SUPPLIED DATA:
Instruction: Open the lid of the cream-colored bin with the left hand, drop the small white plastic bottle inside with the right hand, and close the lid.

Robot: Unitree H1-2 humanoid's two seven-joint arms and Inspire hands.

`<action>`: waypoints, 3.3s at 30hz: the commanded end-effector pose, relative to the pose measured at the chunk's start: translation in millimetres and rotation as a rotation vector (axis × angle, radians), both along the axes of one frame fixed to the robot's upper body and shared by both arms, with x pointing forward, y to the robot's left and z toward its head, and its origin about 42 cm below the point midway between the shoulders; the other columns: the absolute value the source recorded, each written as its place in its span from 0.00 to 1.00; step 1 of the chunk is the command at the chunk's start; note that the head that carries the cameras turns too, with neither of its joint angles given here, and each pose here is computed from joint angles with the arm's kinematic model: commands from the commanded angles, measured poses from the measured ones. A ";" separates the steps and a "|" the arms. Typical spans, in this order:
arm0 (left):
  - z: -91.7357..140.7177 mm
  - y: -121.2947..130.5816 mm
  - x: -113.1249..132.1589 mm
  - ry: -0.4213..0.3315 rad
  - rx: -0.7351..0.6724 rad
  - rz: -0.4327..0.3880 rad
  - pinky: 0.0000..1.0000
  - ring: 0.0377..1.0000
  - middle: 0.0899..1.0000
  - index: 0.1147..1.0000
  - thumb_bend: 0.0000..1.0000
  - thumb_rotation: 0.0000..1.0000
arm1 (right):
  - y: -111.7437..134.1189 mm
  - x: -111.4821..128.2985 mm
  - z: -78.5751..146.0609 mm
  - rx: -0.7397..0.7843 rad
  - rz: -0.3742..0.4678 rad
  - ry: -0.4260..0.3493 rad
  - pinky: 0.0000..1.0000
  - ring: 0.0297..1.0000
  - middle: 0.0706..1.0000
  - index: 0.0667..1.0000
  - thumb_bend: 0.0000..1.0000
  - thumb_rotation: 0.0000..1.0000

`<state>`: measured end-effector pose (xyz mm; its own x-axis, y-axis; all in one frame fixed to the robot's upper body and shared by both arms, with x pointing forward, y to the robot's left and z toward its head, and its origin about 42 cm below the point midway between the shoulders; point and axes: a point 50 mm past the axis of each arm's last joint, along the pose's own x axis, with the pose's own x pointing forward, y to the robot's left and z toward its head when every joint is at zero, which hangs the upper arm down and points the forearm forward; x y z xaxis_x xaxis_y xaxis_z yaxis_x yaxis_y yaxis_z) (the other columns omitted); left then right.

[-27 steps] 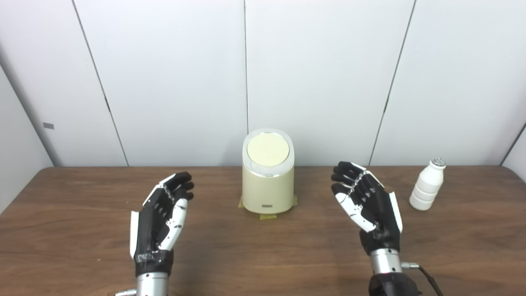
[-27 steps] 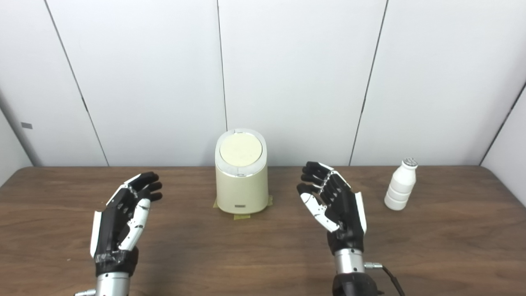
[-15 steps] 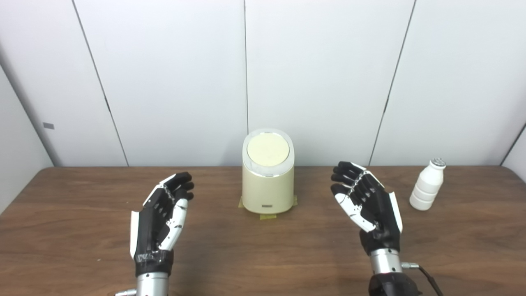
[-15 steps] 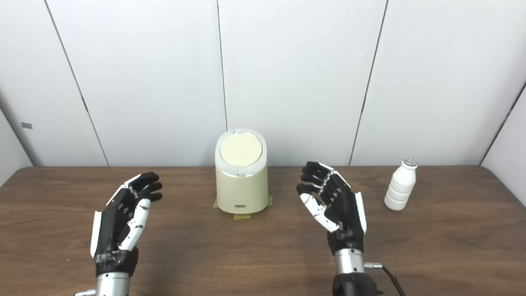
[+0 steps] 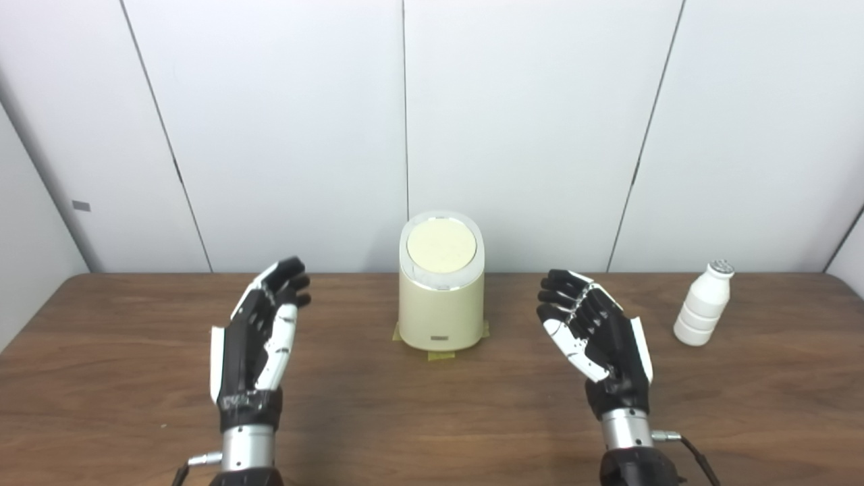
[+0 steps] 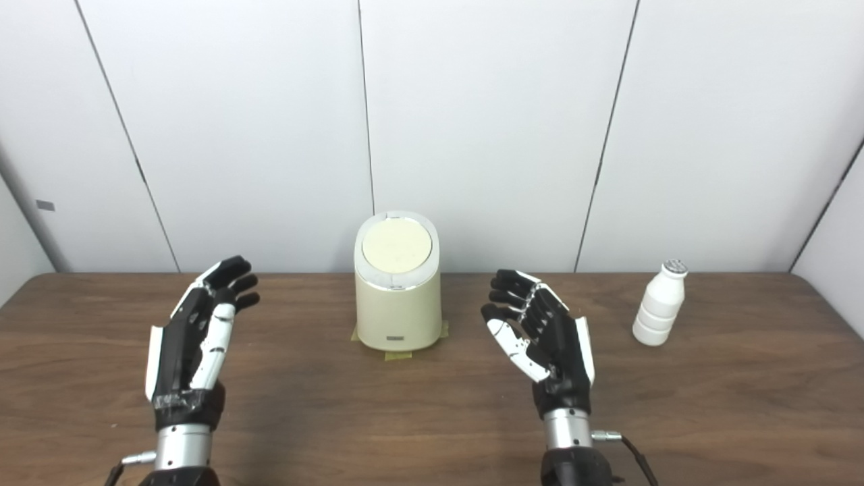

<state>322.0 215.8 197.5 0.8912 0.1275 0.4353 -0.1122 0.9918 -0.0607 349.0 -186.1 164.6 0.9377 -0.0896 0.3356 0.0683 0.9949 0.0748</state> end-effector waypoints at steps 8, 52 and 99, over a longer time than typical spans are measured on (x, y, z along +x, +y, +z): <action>74.2 -23.0 48.6 -0.005 0.268 0.008 0.88 0.93 0.93 0.93 0.64 0.59 | 6.9 10.2 24.6 0.027 0.017 -0.117 0.58 0.66 0.66 0.64 0.29 0.25; 95.8 -102.7 157.6 0.180 0.755 0.257 1.00 1.00 1.00 1.00 0.92 0.41 | 7.2 7.0 26.3 0.049 0.007 -0.131 0.58 0.66 0.66 0.64 0.31 0.26; 54.2 -93.3 163.4 0.100 1.196 0.494 1.00 1.00 1.00 1.00 0.69 1.00 | 11.2 6.8 29.6 0.061 0.024 -0.138 0.58 0.65 0.65 0.63 0.32 0.26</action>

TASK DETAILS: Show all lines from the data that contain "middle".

FINISHED EXERCISE:
  - middle: 0.0899..1.0000
  - middle: 0.0706..1.0000

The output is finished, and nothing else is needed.